(Exercise brief) Report every line of the data that includes "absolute".

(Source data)

•••••

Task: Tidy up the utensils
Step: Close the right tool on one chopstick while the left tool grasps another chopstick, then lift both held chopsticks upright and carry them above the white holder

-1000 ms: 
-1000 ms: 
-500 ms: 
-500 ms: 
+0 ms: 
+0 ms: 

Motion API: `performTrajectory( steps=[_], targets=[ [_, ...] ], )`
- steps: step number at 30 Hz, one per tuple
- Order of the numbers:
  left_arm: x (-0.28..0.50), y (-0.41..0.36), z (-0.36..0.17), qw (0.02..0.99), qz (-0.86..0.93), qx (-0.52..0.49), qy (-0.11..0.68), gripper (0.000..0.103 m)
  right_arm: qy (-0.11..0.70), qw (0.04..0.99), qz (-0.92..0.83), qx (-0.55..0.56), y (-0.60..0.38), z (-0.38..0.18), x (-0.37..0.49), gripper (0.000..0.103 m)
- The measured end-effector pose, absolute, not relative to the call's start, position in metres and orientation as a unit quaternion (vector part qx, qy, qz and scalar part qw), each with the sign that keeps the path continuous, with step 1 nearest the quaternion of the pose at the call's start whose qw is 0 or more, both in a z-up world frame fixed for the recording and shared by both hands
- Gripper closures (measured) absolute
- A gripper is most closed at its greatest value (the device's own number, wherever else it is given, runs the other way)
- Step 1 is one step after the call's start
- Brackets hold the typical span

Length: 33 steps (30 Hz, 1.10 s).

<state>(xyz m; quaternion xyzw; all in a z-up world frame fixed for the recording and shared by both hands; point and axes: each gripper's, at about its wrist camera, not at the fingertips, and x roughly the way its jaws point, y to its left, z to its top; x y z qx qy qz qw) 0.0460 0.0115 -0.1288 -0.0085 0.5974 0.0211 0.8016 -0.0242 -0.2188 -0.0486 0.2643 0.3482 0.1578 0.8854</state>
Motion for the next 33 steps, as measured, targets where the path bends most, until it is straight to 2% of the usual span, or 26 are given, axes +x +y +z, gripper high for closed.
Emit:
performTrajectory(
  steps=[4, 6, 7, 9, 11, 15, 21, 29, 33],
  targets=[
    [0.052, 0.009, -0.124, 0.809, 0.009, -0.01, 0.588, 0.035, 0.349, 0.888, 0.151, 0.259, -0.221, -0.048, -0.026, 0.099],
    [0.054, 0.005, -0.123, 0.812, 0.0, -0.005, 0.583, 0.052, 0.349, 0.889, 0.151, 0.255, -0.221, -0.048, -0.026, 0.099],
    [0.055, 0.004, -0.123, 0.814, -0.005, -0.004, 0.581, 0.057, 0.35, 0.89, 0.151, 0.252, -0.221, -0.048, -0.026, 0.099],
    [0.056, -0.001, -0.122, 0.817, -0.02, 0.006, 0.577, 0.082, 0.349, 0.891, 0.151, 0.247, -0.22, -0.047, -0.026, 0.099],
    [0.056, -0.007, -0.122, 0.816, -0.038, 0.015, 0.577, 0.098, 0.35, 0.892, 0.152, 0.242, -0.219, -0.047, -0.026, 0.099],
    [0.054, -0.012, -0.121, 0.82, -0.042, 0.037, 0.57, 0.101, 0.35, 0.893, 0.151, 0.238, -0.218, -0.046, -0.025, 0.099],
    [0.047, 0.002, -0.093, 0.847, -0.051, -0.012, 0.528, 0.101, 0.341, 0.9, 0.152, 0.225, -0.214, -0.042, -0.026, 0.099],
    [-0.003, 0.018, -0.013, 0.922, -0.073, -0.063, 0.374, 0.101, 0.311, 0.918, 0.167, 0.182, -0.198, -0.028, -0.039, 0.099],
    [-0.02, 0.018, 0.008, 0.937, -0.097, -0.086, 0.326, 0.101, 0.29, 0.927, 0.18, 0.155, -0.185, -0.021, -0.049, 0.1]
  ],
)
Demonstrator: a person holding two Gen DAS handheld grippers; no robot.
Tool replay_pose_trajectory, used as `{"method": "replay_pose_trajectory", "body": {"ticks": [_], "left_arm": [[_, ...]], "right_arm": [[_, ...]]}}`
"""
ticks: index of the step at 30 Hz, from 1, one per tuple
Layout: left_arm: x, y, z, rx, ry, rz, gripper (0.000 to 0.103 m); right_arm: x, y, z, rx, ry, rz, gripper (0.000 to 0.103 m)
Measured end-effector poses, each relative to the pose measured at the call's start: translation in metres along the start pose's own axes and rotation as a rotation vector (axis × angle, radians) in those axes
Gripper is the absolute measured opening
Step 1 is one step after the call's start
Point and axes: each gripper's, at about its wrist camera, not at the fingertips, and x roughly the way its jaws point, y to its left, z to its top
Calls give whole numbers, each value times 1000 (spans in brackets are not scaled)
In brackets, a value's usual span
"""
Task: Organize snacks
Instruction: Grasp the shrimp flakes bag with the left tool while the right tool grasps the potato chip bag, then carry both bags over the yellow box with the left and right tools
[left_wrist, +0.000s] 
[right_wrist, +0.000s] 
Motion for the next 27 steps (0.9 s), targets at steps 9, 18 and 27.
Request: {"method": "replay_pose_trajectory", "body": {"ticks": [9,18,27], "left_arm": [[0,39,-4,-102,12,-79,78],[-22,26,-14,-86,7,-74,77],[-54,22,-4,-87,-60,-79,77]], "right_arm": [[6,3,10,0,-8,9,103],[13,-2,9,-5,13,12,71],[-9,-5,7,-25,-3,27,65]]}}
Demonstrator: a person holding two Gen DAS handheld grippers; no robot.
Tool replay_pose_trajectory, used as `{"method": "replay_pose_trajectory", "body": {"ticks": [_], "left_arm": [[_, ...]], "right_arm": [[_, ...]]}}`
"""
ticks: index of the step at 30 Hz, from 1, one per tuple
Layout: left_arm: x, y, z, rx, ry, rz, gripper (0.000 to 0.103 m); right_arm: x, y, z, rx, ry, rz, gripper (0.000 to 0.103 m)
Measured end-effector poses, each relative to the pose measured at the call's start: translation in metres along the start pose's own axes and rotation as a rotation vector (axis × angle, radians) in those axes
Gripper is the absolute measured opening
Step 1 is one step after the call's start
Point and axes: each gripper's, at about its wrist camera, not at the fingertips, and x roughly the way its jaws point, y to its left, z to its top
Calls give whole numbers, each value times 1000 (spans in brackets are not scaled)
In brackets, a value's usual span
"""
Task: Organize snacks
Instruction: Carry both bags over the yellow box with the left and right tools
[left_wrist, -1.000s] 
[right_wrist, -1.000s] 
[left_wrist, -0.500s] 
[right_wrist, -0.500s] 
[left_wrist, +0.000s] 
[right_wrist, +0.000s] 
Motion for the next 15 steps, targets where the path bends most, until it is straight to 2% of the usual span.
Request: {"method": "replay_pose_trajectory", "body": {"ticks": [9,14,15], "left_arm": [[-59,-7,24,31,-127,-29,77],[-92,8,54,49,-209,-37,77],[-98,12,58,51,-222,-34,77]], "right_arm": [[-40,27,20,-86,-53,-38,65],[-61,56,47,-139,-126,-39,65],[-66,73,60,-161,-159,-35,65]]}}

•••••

(Problem solution)
- The measured end-effector pose, absolute, not relative to the call's start, position in metres and orientation as a unit quaternion (vector part qx, qy, qz and scalar part qw), each with the sign that keeps the path continuous, with step 1 nearest the quaternion of the pose at the call's start whose qw is 0 or more, both in a z-up world frame fixed for the recording and shared by both hands
- Gripper closures (measured) absolute
Gripper is the absolute measured opening
Gripper is the absolute measured opening

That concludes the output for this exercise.